STXM-XANES analyses of Murchison meteorite samples captured by aerogel after hypervelocity impacts: A potential implication of organic matter degradation for micrometeoroid collection experiments


The Tanpopo mission is an astrobiology space experiment at the Japanese Experiment Module (JEM) 'Kibo' on the International Space Station (ISS). One of the sub-divided themes of the Tanpopo mission is for the intact capture of organic bearing micrometeoroids in low Earth orbit using ultralow density silica aerogel (0.01 g/cm 3 ).
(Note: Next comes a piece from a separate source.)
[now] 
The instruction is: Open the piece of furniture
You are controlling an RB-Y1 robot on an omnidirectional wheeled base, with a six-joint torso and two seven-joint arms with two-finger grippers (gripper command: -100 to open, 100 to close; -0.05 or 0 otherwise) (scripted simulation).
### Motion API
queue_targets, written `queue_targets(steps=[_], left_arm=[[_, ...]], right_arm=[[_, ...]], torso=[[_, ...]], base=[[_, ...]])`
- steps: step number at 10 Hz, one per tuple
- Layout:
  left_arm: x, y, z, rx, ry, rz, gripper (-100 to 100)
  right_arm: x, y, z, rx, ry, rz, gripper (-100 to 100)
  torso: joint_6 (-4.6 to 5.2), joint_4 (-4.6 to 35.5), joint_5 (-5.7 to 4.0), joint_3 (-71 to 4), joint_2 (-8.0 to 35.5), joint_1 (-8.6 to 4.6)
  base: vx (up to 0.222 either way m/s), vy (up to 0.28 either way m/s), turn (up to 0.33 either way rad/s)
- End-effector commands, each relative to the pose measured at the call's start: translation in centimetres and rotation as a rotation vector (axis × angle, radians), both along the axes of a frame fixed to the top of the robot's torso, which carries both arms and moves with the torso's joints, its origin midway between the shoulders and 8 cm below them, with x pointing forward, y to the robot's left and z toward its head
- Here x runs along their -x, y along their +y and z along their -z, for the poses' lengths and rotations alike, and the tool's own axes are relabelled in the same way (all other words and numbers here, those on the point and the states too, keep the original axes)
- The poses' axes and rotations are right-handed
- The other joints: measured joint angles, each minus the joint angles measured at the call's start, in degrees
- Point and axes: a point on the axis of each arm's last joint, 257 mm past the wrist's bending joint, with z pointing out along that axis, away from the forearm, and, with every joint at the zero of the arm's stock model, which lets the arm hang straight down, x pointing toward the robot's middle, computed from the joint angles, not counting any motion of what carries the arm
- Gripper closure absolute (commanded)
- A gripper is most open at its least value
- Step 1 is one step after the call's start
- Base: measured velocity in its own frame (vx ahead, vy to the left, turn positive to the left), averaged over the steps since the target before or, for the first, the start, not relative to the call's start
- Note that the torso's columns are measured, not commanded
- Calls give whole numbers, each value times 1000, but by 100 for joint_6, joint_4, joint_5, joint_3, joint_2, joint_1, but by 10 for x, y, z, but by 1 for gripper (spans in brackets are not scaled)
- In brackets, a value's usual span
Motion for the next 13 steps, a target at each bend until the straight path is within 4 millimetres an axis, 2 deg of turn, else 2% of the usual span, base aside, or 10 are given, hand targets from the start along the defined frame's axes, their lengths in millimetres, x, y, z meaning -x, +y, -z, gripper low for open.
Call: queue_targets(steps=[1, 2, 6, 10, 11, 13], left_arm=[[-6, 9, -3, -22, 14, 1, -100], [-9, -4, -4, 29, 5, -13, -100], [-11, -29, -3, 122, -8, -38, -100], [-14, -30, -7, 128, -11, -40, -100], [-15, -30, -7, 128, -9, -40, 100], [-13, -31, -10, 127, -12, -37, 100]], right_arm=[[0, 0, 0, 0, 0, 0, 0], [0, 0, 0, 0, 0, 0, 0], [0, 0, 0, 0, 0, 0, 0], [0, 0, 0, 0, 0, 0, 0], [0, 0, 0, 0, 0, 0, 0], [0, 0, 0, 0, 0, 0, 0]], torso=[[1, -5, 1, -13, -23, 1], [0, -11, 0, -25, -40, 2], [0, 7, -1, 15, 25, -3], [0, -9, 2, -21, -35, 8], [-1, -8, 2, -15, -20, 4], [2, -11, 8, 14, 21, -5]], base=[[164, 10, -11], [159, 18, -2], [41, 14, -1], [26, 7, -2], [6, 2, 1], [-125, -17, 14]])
In order to evaluate damage to organic matter in micrometeoroids during hyper velocity impacts into the aerogel, Murchison meteorite powdered samples, analogs of organic bearing micrometeoroids, were fired into flight-grade silica aerogel (0.01 g/cm 3 ) using a two-stage light-gas gun with velocities of 4.4 and 5.9 km/s. The recovered Murchison grains were analyzed using scanning transmission X-ray microscopy/X-ray absorption near edge structure (STXM/XANES), transmission electron microscopy (TEM) and nanoscale secondary ion mass spectrometry (NanoSIMS). TEM observation did not show significant modifications of the recovered Murchison grains. Carbon-XANES spectra, however, showed a large depletion of the organic matter after the 5.9 km/s impact, but no such effects nor any significant hydrogen isotopic fractionation were observed after the 4.4 km/s impact.